#### Your assignment
Within the listing below, locate all lines containing the word "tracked". Copy each one.

========

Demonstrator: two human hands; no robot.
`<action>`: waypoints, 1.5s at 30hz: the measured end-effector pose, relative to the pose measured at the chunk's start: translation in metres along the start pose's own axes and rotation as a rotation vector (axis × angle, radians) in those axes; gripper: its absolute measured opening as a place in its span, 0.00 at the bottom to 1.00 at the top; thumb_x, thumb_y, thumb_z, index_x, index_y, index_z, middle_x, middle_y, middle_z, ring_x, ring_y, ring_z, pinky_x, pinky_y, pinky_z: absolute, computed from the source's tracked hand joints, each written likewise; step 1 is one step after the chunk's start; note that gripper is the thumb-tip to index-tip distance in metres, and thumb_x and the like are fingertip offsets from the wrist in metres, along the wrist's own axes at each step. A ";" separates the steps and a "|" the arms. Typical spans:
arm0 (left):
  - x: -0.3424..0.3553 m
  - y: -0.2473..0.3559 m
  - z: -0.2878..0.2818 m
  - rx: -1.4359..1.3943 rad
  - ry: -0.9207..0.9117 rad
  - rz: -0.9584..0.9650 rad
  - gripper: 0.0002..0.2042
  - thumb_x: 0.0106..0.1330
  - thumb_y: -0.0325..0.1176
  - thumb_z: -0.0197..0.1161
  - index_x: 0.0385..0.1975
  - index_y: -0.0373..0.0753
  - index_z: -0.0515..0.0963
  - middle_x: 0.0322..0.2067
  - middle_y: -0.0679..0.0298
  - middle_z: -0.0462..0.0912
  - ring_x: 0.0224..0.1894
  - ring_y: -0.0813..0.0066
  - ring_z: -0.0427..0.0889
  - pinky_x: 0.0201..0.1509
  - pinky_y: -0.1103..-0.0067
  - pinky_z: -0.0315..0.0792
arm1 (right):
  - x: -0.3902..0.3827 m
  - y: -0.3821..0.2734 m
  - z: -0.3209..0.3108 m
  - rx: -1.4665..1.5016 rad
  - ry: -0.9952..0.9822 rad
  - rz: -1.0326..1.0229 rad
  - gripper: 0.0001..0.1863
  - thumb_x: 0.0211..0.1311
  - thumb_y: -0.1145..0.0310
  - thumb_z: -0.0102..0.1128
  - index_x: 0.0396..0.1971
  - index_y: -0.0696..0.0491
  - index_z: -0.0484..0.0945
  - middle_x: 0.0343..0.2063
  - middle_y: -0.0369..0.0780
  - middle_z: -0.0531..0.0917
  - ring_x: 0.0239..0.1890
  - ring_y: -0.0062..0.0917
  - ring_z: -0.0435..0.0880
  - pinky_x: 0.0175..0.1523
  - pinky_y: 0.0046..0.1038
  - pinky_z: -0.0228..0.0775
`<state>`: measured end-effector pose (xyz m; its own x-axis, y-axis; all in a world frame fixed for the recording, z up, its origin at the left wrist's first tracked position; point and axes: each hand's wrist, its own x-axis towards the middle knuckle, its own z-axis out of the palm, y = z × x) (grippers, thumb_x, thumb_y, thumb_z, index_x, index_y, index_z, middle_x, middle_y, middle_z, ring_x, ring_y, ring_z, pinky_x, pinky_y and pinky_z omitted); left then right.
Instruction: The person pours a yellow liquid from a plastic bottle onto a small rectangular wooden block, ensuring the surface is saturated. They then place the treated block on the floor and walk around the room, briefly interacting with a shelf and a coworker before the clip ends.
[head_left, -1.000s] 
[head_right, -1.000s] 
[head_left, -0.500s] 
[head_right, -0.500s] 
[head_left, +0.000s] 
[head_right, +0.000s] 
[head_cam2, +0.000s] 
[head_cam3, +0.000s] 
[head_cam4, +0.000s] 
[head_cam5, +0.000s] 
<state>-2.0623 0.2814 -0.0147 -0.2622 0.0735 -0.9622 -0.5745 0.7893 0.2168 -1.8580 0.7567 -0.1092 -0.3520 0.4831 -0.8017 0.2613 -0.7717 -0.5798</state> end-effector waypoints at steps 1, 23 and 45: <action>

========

#### Solution
`<action>`: waypoints, 1.5s at 30hz: the measured end-effector pose, relative to the pose measured at the chunk's start: translation in metres along the start pose's own axes and rotation as a rotation vector (axis × angle, radians) in those axes; gripper: its absolute measured opening as a place in its span, 0.00 at the bottom to 1.00 at the top; thumb_x, thumb_y, thumb_z, index_x, index_y, index_z, middle_x, middle_y, middle_z, ring_x, ring_y, ring_z, pinky_x, pinky_y, pinky_z: absolute, computed from the source's tracked hand joints, each written likewise; step 1 is one step after the chunk's start; note that gripper is the thumb-tip to index-tip distance in metres, and thumb_x and the like are fingertip offsets from the wrist in metres, along the wrist's own axes at each step. A ";" separates the steps and a "|" the arms. Typical spans:
`<state>`: measured end-effector pose (xyz m; its own x-axis, y-axis; all in a world frame fixed for the recording, z up, its origin at the left wrist's first tracked position; point and axes: each hand's wrist, its own x-axis towards the middle knuckle, its own z-axis out of the palm, y = z × x) (grippers, thumb_x, thumb_y, thumb_z, index_x, index_y, index_z, middle_x, middle_y, middle_z, ring_x, ring_y, ring_z, pinky_x, pinky_y and pinky_z omitted); left then right.

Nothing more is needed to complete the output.